Problem to solve: Please output the data exactly, without omitting anything.

Supplied material Start Marker

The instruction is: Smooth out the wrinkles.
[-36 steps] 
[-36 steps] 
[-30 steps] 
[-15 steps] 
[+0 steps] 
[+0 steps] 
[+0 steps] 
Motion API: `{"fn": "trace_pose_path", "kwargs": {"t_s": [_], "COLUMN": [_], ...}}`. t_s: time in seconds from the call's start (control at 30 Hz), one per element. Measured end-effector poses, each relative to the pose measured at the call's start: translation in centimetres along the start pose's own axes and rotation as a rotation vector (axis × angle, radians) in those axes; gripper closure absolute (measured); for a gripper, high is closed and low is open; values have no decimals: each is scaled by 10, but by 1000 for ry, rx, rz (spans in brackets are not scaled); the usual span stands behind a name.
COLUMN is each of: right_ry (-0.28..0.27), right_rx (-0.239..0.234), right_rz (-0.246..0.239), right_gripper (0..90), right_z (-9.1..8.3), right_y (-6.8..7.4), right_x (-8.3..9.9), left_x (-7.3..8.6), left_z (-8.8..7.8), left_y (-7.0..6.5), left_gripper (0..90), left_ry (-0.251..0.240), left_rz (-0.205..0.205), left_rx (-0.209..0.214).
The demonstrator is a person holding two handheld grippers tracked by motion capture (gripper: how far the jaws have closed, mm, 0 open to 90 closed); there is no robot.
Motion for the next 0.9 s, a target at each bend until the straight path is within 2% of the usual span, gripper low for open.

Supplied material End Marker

Answer section:
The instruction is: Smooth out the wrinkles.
[-36 steps] 
[-36 steps] 
[-30 steps] 
[-15 steps] 
[+0 steps] 
[+0 steps] 
[+0 steps] 
Motion API: `{"fn": "trace_pose_path", "kwargs": {"t_s": [_], "COLUMN": [_], ...}}`. t_s: time in seconds from the call's start (control at 30 Hz), one per element. Measured end-effector poses, each relative to the pose measured at the call's start: translation in centimetres along the start pose's own axes and rotation as a rotation vector (axis × angle, radians) in those axes; gripper closure absolute (measured); for a gripper, high is closed and low is open; values have no decimals: each is scaled by 10, but by 1000 for ry, rx, rz (spans in brackets are not scaled); the usual span stands behind a name.
COLUMN is each of: right_ry (-0.28..0.27), right_rx (-0.239..0.234), right_rz (-0.246..0.239), right_gripper (0..90), right_z (-9.1..8.3), right_y (-6.8..7.4), right_x (-8.3..9.9), left_x (-7.3..8.6), left_z (-8.8..7.8), left_y (-7.0..6.5), left_gripper (0..90), left_ry (-0.251..0.240), left_rz (-0.205..0.205), left_rx (-0.209..0.214).
The demonstrator is a person holding two handheld grippers tracked by motion capture (gripper: how far the jaws have closed, mm, 0 open to 90 closed); there is no robot.
Motion for the next 0.9 s, a target at each bend until the straight path is within 2% of the usual span, gripper low for open.

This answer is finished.